There are still plenty of vociferous opponents of salmon farming in Maine, despite the progress in methods. Those voices may never go away. One of the most contentious claims is that farmed fish are detrimental to the survival of threatened wild salmon, passing on diseases and competing with wild salmon for food. But the Atlantic Salmon Federation, the major international organization that works to protect wild Atlantic salmon populations, has praised Maine’s salmon regulation efforts as an example that all salmon farmers should follow. Not only that, but the Monterey Bay Aquarium’s Seafood Watch program, which keeps rigorous tallies on sustainable seafood harvesting around the world, has given a yellow light to Maine-raised salmon. That’s not quite a green light but it’s the next best thing.
Aquaculture, on the whole, has the least environmental impact of any other form of protein production, according to many authorities, but especially a lengthy comparison compiled in 2018 by the World Economic Forum (https://www.weforum.org/agenda/2018/06/these-meat-and-fish-choices-hurt-the-environment-most/).

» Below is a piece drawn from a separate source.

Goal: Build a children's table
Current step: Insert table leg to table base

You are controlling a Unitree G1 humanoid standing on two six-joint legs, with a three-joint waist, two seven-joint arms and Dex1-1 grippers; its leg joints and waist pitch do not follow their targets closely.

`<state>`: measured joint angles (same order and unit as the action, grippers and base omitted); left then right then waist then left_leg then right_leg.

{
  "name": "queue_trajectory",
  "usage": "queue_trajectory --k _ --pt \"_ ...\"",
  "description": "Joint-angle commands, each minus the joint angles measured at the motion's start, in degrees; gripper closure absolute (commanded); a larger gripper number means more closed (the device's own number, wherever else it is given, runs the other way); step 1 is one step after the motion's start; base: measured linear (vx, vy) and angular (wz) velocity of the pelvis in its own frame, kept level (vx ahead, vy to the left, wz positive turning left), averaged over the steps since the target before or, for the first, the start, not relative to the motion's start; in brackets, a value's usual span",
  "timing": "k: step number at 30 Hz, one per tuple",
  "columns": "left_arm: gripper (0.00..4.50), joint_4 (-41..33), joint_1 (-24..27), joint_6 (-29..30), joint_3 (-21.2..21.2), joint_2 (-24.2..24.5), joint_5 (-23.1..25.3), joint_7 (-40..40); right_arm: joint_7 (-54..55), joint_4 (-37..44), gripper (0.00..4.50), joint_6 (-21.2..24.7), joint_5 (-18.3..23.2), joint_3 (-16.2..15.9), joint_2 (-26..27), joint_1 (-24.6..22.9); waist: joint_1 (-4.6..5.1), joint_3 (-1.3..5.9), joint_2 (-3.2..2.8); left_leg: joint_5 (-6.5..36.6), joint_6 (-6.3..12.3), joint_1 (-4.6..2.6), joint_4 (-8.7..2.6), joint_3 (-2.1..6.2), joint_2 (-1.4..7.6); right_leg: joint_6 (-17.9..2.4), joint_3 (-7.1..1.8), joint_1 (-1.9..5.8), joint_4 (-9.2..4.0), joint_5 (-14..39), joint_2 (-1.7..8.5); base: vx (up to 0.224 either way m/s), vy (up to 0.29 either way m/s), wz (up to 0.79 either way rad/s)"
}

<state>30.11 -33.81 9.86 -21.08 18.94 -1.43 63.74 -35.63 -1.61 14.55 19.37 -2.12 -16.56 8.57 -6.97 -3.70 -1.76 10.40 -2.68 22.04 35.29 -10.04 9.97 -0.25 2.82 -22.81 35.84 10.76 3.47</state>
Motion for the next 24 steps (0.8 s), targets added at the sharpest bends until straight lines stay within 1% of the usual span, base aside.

Maine’s standards are coherent and sustainable. Yes, there was a time when salmon aquaculture especially was noted for some bad practices, including overcrowding of pens and the use of growth stimulants and fungicides to protect the fish. That is in the past and while there may still be salmon farms in the world that do a terrible job, Maine farms these days are considered to be in the forefront of wise practices.
In the meantime, Cooke is playing a major role in a unique program to increase the population of wild salmon in the Penobscot River. In the past, salmon smolts were released from hatcheries with the expectation that they would take up a more or less normal salmon life cycle. But enormous, uncountable numbers of those fish utterly failed to survive. Now, working with the Department of Marine Resources and the Penobscot Nation, Cooke is raising these baby salmon in net pens to full-scale adults, ready to spawn, at which point they will be released in the East Branch of the Penobscot. The idea is that more salmon may survive to spawning stage, releasing more eggs in the redds (salmon nests), and those eggs will grow to adults with the river imprinted in their DNA. The hope is that this will lead to an increase in salmon populations in the Penobscot, and eventually other rivers. That effort, coupled with the breaching of dams on the Penobscot, the Kennebec, and other major salmon rivers, might—just might—mean that our grandchildren and their grandchildren will be able to enjoy the pleasures that once delighted our great-grandparents. It’s a long shot, but it might work.